### Exercise goal
Working from the records below, repeat exactly the lines starting at the line that contains "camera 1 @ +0" and ending at the line that contains "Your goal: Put", inclusive.

### Records supplied
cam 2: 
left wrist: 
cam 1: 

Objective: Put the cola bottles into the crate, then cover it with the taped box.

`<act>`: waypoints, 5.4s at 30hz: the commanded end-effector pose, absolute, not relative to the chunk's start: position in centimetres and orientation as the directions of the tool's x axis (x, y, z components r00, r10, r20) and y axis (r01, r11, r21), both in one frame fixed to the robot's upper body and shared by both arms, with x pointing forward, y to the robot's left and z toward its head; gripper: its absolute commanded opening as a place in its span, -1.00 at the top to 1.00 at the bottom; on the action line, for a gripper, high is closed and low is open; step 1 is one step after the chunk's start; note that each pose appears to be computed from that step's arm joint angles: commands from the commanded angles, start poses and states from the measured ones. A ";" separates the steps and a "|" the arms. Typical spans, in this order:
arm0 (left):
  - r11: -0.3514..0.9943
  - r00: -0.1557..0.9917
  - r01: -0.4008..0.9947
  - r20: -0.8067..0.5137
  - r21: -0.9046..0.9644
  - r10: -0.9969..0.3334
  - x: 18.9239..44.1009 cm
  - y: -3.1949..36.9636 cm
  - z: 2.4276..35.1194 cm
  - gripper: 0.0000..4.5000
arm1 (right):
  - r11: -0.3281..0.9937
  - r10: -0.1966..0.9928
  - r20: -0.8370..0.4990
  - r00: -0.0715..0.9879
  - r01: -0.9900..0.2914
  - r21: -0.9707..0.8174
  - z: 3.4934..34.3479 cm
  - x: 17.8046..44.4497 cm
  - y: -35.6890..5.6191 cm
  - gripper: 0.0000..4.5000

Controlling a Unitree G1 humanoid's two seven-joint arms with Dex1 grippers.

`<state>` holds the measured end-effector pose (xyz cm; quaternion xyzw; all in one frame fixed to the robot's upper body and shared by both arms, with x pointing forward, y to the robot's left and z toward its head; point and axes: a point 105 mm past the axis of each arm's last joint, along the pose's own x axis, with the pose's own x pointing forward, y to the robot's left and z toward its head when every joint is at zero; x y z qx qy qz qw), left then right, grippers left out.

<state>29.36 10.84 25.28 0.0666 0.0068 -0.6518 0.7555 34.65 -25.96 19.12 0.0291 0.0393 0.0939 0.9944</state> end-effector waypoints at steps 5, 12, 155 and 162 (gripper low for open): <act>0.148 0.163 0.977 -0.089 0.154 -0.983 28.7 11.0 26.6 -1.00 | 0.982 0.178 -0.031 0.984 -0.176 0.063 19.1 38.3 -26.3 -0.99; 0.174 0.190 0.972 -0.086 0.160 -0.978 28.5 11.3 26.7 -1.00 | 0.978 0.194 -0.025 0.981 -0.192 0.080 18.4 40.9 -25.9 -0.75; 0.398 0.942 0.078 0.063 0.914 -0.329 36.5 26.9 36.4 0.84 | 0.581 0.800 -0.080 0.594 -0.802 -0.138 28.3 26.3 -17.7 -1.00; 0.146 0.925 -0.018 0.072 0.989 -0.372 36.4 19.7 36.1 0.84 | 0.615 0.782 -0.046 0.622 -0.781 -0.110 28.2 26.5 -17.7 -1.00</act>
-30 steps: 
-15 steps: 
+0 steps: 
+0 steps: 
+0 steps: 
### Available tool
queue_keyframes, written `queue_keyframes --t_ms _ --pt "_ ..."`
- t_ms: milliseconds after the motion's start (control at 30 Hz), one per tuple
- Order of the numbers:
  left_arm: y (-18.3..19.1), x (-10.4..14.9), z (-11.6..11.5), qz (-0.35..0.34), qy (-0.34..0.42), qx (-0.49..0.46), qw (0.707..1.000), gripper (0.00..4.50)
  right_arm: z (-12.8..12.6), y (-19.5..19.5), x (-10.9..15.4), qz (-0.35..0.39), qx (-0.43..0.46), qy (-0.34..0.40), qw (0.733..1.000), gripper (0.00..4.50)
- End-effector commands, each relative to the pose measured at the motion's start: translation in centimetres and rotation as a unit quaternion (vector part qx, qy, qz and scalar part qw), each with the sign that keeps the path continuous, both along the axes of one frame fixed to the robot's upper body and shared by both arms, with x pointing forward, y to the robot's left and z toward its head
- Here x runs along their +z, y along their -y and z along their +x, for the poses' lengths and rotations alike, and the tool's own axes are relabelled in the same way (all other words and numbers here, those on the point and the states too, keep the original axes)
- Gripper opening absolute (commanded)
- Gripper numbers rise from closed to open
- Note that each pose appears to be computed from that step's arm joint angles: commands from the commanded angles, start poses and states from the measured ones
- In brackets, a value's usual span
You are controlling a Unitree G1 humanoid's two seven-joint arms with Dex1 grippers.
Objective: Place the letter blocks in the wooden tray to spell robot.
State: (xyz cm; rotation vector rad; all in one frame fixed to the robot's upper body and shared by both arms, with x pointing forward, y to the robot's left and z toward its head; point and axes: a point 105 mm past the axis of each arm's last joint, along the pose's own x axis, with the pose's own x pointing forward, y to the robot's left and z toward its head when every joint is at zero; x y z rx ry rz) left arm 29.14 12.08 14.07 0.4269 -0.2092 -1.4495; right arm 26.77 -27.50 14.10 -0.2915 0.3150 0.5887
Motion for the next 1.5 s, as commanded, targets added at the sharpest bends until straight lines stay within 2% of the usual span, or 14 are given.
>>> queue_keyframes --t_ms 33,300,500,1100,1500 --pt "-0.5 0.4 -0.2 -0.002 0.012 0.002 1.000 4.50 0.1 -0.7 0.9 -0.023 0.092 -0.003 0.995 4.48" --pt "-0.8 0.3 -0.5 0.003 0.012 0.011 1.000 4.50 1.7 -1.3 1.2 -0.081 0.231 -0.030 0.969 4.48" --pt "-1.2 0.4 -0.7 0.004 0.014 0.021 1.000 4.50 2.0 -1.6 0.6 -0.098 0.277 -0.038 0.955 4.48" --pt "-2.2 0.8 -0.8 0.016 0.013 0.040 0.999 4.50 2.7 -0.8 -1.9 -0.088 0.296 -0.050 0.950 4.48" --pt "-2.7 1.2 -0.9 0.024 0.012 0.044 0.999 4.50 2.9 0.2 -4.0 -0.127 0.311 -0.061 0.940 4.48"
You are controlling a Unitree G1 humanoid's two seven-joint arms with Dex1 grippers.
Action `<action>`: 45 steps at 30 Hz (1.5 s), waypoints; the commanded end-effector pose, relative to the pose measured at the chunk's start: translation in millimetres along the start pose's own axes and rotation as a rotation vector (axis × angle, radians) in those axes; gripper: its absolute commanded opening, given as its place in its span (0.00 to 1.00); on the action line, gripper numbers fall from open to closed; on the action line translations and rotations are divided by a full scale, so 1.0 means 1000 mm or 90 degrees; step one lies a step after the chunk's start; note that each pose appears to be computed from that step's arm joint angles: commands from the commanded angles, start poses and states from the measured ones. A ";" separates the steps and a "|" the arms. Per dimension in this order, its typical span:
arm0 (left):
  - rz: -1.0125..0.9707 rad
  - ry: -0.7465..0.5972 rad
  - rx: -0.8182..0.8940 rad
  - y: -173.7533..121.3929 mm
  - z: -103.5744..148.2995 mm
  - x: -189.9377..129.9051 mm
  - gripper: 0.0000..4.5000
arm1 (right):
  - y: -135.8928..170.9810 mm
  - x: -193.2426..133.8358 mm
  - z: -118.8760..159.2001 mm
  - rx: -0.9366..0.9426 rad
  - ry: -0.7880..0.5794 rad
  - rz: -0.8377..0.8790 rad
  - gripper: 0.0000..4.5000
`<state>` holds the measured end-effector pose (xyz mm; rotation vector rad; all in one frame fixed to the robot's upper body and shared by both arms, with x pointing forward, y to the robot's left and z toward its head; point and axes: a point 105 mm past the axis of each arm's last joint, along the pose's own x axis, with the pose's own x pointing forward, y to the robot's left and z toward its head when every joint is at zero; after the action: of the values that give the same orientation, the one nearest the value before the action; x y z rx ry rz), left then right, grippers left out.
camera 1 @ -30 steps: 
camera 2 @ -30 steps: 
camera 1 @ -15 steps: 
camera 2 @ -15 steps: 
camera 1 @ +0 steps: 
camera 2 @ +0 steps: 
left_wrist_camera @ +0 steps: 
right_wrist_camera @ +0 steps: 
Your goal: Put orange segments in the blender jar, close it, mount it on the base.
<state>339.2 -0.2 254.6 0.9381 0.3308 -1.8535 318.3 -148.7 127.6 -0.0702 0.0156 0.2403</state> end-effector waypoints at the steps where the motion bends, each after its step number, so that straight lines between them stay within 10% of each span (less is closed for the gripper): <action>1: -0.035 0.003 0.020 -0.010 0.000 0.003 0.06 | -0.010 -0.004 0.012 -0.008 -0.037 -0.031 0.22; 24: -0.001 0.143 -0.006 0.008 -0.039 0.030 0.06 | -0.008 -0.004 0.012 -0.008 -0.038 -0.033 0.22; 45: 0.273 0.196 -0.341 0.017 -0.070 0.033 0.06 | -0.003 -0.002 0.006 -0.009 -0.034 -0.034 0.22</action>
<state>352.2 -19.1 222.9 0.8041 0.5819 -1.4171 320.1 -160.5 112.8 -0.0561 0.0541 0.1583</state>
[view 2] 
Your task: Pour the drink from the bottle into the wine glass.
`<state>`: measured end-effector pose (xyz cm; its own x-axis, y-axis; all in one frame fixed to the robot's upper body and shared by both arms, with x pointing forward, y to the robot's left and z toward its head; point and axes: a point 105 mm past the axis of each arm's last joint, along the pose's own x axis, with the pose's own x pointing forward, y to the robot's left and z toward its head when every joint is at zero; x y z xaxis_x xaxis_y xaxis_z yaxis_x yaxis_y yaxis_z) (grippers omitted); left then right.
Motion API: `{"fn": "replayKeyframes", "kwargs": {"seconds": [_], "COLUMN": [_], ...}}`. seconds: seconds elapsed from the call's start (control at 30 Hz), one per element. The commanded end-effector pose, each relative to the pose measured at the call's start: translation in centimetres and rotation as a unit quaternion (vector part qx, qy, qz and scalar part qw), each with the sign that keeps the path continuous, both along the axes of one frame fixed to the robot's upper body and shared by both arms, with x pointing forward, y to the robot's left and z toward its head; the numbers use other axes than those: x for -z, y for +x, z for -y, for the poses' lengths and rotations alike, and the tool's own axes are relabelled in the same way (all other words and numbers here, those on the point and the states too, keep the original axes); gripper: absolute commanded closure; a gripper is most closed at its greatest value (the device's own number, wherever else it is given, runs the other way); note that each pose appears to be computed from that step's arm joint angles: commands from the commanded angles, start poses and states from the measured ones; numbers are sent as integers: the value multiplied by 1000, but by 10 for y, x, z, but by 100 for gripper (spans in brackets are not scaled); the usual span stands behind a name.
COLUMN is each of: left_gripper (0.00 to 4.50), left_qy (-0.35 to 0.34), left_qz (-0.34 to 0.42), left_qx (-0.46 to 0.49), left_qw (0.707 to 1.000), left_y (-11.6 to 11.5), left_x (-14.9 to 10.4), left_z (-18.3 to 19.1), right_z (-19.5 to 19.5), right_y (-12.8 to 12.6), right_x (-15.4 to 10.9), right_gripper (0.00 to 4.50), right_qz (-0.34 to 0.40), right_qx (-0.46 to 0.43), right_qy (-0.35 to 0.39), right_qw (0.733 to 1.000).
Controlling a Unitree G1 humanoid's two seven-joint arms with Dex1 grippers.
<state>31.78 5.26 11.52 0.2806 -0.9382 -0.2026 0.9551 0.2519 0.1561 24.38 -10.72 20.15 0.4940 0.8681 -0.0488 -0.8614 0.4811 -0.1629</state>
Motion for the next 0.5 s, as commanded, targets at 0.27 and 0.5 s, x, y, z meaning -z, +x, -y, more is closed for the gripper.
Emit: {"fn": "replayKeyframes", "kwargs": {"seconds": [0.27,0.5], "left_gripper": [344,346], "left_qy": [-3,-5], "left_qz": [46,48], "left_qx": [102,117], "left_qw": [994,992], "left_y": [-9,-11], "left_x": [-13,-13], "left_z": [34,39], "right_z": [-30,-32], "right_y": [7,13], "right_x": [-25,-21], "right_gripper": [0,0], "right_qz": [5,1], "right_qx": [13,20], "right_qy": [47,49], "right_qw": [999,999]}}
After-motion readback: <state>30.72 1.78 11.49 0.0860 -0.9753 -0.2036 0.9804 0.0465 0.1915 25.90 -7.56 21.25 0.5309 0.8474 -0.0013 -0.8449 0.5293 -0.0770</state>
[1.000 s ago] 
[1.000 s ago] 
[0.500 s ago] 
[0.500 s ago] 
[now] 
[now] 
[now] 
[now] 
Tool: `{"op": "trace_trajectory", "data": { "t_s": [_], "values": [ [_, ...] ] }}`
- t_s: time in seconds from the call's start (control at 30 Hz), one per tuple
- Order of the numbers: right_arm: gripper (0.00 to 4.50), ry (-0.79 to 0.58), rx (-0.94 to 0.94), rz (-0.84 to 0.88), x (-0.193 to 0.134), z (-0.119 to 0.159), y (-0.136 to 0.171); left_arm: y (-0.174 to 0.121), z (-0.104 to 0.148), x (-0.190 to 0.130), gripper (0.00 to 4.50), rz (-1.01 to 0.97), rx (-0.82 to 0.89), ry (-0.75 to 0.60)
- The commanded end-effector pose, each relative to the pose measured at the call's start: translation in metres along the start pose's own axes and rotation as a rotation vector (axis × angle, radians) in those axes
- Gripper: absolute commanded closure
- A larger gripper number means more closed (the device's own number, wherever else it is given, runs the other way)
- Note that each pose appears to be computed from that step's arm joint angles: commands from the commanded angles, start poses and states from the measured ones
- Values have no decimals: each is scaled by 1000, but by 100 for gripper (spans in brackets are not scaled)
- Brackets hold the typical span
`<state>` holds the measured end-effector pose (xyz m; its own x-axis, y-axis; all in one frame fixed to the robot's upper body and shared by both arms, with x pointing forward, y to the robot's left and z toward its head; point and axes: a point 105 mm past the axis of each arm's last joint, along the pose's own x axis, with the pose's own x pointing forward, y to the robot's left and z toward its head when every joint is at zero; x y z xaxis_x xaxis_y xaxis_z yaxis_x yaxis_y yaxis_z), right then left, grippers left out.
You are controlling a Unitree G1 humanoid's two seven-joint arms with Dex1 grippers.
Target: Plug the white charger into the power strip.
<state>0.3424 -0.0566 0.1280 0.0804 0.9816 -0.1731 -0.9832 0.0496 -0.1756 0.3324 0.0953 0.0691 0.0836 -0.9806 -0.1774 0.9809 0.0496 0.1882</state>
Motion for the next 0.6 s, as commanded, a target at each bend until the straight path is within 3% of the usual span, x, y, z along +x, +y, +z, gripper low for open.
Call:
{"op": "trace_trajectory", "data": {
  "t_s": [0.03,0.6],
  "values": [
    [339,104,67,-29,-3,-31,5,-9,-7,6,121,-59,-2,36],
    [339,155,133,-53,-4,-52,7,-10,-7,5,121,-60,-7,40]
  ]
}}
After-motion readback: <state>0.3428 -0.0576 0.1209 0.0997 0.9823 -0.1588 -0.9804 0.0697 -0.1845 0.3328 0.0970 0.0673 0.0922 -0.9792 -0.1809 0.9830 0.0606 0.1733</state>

### Solution for this exercise
camera 1 @ +0 steps: 
camera 2 @ +0 steps: 
left_wrist_camera @ +0 steps: 
right_wrist_camera @ +0 steps: 
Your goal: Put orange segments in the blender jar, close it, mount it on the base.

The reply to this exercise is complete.